* ASSIGNMENT *
The output should be every line below that includes the word "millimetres".

* THE RECORDS *
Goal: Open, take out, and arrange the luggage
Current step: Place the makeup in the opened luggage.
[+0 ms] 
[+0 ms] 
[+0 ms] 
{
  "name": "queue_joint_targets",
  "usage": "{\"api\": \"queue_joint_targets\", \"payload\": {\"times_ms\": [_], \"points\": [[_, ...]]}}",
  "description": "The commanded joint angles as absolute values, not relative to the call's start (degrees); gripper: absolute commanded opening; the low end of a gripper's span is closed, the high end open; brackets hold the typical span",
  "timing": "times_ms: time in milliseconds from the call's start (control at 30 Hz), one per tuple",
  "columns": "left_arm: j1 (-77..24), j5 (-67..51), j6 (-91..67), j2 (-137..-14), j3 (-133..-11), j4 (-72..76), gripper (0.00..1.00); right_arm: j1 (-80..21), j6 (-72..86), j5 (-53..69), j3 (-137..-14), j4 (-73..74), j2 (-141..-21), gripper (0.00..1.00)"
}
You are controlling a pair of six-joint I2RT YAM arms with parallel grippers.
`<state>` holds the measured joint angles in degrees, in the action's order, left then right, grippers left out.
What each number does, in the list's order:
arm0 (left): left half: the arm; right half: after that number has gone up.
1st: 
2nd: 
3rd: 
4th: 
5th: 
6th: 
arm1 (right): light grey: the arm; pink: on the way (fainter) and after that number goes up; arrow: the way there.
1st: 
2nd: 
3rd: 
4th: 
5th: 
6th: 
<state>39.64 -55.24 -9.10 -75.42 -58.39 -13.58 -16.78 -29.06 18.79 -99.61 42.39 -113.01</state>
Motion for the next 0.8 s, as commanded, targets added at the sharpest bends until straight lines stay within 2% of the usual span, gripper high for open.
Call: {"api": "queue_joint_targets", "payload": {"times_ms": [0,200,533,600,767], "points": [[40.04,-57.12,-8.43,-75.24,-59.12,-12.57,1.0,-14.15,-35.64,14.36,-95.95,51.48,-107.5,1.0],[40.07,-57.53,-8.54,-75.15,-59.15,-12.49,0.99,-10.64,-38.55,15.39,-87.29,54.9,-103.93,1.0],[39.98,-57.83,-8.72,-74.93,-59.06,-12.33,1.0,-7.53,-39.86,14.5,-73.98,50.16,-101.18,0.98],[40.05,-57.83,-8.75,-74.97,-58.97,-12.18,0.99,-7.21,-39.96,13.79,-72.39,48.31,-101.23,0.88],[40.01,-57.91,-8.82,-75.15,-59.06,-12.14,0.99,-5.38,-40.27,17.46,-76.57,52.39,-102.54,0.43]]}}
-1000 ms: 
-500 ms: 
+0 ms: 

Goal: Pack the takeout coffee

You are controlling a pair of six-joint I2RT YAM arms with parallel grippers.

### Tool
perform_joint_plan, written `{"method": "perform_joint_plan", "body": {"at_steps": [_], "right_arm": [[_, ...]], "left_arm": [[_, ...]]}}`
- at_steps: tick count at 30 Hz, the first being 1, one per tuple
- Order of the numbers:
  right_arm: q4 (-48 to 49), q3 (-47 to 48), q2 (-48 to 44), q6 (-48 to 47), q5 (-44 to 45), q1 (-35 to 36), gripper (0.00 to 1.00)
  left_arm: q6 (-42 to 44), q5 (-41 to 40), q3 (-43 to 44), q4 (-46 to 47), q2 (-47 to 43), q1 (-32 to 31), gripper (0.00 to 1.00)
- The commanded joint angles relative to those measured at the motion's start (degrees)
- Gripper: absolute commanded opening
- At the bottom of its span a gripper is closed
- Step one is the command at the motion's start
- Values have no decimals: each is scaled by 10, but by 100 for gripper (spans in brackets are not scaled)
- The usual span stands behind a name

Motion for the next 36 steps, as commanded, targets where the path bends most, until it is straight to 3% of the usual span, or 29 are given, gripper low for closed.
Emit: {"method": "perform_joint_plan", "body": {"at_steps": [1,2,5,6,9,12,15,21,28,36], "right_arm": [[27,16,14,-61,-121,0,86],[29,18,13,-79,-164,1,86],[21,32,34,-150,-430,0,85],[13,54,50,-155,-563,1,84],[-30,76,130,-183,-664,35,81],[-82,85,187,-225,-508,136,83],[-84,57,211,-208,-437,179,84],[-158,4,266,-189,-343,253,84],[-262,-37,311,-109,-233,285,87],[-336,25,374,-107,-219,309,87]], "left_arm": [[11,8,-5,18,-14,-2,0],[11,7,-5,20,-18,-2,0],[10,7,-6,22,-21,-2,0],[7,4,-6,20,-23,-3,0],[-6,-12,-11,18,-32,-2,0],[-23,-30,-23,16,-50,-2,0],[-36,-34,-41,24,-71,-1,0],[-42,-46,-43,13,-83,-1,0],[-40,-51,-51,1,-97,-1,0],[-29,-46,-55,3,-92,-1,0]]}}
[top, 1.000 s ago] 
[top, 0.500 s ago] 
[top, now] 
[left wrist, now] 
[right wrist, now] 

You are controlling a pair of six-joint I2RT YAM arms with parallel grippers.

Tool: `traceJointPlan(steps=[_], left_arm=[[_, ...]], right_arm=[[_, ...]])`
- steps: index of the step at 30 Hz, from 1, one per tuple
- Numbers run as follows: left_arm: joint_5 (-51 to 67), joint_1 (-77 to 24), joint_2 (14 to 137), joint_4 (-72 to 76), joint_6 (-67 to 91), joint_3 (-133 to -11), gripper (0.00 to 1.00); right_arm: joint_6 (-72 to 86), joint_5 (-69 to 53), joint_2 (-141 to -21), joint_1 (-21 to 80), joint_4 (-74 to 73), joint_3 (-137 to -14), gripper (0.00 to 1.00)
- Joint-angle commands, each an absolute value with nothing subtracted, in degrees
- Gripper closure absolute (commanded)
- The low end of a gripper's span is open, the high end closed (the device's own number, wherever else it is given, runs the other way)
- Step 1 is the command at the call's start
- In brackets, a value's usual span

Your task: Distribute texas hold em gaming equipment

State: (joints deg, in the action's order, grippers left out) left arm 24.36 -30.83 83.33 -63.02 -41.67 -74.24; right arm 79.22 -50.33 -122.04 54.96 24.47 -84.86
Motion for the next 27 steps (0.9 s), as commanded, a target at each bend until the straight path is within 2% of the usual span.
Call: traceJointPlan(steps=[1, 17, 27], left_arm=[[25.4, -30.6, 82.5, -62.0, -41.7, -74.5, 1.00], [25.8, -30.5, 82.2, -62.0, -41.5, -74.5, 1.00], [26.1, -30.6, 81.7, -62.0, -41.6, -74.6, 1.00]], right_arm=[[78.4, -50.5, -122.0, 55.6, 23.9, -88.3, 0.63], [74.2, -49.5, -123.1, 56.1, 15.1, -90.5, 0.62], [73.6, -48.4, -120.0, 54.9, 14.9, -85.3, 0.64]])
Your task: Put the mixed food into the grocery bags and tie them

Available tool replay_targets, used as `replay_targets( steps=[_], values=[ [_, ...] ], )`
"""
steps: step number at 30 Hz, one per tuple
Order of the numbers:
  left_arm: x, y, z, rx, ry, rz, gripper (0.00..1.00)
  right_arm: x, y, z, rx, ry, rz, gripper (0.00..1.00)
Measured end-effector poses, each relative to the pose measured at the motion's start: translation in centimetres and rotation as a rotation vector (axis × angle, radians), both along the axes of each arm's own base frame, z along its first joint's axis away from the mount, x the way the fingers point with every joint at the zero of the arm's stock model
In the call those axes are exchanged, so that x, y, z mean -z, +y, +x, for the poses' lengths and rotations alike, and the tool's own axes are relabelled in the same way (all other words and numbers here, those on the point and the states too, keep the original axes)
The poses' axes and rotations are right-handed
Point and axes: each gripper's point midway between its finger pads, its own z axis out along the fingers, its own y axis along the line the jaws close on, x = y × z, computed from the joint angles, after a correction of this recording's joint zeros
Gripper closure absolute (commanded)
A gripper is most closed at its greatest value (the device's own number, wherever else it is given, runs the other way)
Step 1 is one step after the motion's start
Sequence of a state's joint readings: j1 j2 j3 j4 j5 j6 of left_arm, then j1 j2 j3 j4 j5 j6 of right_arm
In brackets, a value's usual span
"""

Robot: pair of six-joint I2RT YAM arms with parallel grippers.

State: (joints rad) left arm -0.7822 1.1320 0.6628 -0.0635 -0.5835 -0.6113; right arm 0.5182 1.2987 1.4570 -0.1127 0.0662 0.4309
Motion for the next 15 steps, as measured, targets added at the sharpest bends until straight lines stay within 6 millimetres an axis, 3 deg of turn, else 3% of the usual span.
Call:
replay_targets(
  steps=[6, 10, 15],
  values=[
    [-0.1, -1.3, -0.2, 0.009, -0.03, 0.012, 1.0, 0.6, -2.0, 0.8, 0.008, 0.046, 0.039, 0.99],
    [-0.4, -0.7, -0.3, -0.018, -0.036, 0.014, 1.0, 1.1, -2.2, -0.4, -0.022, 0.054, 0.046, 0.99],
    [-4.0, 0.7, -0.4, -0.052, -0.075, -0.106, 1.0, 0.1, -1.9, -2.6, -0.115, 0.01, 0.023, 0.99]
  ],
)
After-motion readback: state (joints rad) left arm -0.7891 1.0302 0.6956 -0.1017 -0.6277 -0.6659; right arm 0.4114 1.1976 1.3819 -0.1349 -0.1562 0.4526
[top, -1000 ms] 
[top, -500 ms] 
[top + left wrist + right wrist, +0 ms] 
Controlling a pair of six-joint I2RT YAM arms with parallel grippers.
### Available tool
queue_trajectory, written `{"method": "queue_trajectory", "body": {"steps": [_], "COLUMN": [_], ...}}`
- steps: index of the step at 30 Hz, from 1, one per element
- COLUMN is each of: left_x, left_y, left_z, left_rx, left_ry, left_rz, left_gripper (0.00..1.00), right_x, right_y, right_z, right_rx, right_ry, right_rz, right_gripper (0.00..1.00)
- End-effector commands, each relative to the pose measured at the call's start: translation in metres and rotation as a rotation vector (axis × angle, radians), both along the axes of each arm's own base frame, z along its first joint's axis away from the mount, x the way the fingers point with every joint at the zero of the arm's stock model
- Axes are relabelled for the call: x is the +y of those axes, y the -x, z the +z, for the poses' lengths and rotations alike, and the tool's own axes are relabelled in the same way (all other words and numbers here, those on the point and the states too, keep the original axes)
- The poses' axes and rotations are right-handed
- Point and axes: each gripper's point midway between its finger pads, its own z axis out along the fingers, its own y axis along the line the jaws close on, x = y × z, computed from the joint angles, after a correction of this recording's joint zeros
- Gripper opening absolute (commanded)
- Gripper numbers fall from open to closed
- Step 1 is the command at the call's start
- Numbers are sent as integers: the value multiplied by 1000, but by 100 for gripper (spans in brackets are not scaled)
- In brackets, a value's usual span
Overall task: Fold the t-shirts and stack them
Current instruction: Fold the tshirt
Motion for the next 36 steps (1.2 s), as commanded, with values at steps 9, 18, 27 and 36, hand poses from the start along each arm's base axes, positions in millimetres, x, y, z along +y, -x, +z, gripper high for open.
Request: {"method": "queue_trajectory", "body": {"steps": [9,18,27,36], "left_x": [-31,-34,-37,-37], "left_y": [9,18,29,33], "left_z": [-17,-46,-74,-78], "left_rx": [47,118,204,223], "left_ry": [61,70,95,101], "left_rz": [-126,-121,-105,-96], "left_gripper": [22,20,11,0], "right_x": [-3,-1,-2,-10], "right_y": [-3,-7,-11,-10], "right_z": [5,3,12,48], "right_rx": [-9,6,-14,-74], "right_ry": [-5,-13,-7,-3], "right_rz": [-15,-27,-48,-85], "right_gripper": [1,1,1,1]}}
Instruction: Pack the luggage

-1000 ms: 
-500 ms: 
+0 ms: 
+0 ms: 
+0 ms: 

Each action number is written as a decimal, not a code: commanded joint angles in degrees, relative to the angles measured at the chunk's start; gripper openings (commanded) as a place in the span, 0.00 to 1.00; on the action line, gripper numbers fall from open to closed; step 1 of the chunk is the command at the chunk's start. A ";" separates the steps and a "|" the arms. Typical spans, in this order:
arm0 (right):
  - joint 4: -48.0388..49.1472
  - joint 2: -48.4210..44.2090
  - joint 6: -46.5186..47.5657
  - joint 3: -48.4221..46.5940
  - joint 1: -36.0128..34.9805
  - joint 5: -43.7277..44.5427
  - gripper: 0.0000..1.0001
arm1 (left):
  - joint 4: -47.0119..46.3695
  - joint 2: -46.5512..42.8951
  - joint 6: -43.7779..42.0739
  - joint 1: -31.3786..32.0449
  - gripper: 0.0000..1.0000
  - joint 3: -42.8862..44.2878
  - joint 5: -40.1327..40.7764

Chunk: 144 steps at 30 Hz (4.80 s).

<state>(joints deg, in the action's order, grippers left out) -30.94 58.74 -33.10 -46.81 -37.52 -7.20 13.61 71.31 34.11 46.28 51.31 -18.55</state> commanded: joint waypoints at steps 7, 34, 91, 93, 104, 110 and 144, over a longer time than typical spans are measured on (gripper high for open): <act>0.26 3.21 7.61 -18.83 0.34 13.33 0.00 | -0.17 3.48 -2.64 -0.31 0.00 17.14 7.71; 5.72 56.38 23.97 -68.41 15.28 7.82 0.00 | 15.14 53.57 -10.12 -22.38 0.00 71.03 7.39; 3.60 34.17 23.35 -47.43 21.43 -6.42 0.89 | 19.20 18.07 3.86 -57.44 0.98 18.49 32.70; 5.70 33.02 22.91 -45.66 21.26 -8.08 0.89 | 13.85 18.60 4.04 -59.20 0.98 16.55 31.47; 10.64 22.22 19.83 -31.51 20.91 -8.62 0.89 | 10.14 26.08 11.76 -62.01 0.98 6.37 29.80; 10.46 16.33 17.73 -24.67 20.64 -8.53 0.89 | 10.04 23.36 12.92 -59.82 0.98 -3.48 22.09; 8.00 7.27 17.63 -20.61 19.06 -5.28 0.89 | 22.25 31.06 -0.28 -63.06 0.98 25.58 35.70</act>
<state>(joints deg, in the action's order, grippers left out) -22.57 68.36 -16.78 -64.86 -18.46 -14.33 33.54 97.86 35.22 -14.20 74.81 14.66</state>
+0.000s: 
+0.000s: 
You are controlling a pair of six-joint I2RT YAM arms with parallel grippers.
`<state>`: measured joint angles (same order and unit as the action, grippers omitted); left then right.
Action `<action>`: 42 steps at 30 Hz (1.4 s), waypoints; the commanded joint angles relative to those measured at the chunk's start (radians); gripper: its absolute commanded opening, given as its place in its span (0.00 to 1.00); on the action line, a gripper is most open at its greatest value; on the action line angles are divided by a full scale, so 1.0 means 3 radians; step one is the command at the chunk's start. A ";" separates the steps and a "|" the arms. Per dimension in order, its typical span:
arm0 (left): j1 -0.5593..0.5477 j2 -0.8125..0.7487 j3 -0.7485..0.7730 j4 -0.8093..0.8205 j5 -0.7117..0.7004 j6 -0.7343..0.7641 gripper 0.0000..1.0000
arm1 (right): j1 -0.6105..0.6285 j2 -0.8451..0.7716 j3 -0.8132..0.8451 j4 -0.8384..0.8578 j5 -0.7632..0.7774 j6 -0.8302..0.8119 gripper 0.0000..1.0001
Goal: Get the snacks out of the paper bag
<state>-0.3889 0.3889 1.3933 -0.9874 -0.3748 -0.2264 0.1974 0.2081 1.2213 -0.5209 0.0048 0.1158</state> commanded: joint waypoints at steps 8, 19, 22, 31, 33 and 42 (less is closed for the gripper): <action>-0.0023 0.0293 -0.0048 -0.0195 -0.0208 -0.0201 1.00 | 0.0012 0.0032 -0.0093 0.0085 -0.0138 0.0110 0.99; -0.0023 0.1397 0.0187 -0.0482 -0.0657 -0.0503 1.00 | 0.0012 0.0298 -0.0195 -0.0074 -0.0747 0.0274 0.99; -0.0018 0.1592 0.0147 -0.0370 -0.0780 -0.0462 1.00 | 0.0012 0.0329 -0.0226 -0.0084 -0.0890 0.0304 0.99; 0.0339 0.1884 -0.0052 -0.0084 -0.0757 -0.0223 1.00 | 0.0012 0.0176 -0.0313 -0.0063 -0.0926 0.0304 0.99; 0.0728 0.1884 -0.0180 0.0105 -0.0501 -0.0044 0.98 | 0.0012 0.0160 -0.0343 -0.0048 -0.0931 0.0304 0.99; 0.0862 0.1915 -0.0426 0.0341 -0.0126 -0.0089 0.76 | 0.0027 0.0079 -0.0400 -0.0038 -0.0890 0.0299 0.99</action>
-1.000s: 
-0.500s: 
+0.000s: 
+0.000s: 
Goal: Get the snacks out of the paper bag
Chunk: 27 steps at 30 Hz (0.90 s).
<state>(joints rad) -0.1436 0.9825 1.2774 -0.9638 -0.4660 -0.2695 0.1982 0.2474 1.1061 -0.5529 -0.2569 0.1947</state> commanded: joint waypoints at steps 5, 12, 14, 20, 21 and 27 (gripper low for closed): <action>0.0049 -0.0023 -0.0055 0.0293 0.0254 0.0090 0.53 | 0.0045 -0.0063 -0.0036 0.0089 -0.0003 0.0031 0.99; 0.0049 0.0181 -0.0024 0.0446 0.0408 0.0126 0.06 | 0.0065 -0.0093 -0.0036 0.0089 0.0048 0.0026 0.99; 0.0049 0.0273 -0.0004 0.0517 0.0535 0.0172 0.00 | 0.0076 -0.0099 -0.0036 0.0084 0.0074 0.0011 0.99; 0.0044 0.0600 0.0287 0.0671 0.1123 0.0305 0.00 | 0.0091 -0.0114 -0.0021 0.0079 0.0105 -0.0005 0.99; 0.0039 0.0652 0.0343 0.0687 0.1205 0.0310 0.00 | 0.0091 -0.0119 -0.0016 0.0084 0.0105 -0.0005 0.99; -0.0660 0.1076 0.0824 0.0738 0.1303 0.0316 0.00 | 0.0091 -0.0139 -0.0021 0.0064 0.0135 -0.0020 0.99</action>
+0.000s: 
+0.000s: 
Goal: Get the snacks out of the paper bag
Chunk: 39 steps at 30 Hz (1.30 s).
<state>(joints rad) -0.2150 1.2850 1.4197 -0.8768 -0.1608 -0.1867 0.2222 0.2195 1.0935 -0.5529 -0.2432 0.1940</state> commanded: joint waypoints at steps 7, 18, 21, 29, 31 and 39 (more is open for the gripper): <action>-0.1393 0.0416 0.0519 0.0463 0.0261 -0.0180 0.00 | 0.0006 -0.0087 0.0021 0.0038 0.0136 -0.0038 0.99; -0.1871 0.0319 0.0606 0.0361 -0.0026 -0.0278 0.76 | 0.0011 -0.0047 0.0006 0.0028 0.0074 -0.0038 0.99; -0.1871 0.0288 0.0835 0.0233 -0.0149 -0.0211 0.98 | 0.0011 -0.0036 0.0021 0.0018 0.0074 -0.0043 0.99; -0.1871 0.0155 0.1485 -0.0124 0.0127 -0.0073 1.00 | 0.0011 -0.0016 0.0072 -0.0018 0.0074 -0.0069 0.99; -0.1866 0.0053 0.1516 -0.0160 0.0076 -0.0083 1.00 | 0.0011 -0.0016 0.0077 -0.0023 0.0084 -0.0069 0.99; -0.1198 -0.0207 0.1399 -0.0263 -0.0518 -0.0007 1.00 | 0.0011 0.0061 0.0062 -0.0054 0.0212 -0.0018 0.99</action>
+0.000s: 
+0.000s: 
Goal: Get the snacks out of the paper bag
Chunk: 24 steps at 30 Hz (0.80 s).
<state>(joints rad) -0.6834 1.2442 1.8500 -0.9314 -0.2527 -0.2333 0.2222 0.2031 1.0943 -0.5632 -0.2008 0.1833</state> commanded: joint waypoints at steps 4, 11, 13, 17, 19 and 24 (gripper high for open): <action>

* SOLUTION TO THE EXERCISE *
Motion for the next 15 steps, as measured, targets added at the sharpest bends until straight lines stay within 6 millimetres an axis, 3 deg of turn, else 3% of the usual span.
Motion for the next 36 steps (1.2 s), as commanded, with values at steps 9, 18, 27 and 36, hand poses from the start along each arm's base axes, positions in millimetres, x, y, z along +y, -x, +z, gripper high for open.

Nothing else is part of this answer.